Data-backed priorities:

  • Long-term retention is king.
  • Repeated, spaced exposures to key concepts beats last-minute cramming for durable Step performance.

That makes Anki extremely efficient:

  • 60–90 minutes/day of well-constructed decks (or high-quality premades tailored, not blindly used) can lock in material across systems.
  • Coupling those with 10–20 questions/day (NBME-style or subject-specific) adds exam framing without blowing up your schedule.

Books in this phase:

  • Use Pathoma/B&B/First Aid to structure your understanding once, maybe twice.
  • Do not waste time “reading for comfort” when your Anki cue performance is tanking or you have done zero questions on that topic.

Rough preclinical allocation that performs well by Step outcomes:

  • 40–60%: Anki (daily, all year)
  • 20–30%: Light questions (subject-specific banks, early Rx/UWorld by systems)
  • 20–30%: Books/videos for initial learning and gap filling

Students who ignore spaced repetition entirely and cram content from scratch during dedicated usually pay a 10–20 point penalty compared with peers who have been running consistent Anki for 1–2 years.

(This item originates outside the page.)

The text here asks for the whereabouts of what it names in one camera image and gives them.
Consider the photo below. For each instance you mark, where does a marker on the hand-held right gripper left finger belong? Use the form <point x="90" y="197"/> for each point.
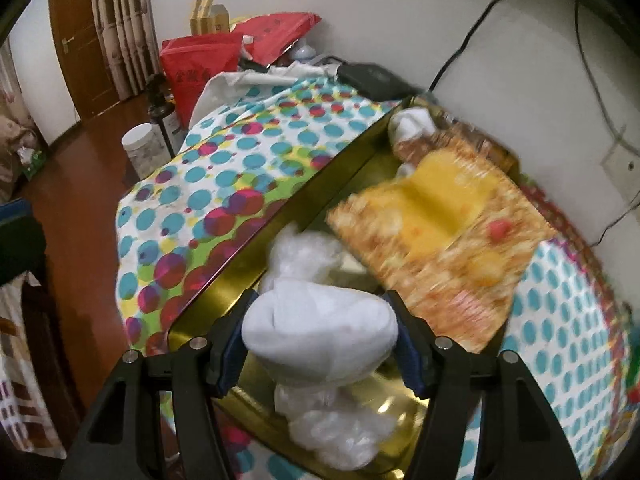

Dedicated Step 1 / Step 2 CK Period

During dedicated, the function flips:

  • You already built a base.
  • The exam is coming in 6–10 weeks.
  • NBME practice tests and UWorld % correct now matter more than how many cards are “Mature.”

The most efficient pattern for most students is:

  • Make question banks the spine of your day.
  • Use books and short references as targeted support.
  • Use Anki primarily for weak areas or high-yield but detail-heavy fields (micro, pharm) and for concepts you keep forgetting on questions.

Concrete example of a strong 8–10 week dedicated pattern:

  • 60–70% of time: Q-banks + review (UWorld primary, AMBOSS or others as secondary if time allows)
  • 10–20%: Focused reading (First Aid / B&B notes / Pathoma tied to missed questions)
  • 10–20%: Targeted Anki (custom decks from missed questions, plus select core-tagged decks if you already used them earlier)

That is almost the inverse of what anxious students naturally want to do. Many try to keep 800+ review cards/day alive while doing a full 80-question block plus 2–3 hours of reading. They end up with:

  • Shallow question review.
  • Constant time pressure.
  • Superficial reading.
  • Exhaustion.

The result: flat NBME scores despite “studying 10–12 hours a day.”


Where Each Tool Fails (If Misused)

The disasters are predictable.

Misusing Anki

Common failure modes:

  • Treating card count as a proxy for learning. “I did 1,000 cards today” often means you clicked “Good” out of habit on things you barely processed.
  • Doing reviews mindlessly on your phone in lecture without deep recall.
  • Obsessively maintaining a gigantic backlog during dedicated instead of pivoting to questions.

The data pattern: high Anki engagement, low q-bank volume, NBME scores stuck in the 210–225 band despite “feeling like I know everything from the cards.”

Misusing Question Banks

Yes, you can ruin even the highest-yield resource.

Risk factors:

  • Doing untimed/tutor mode for months, never training real timing.
  • Skipping explanations and only checking “right/wrong.”
  • Doing questions only in isolated, low-yield categories instead of mixed blocks early enough.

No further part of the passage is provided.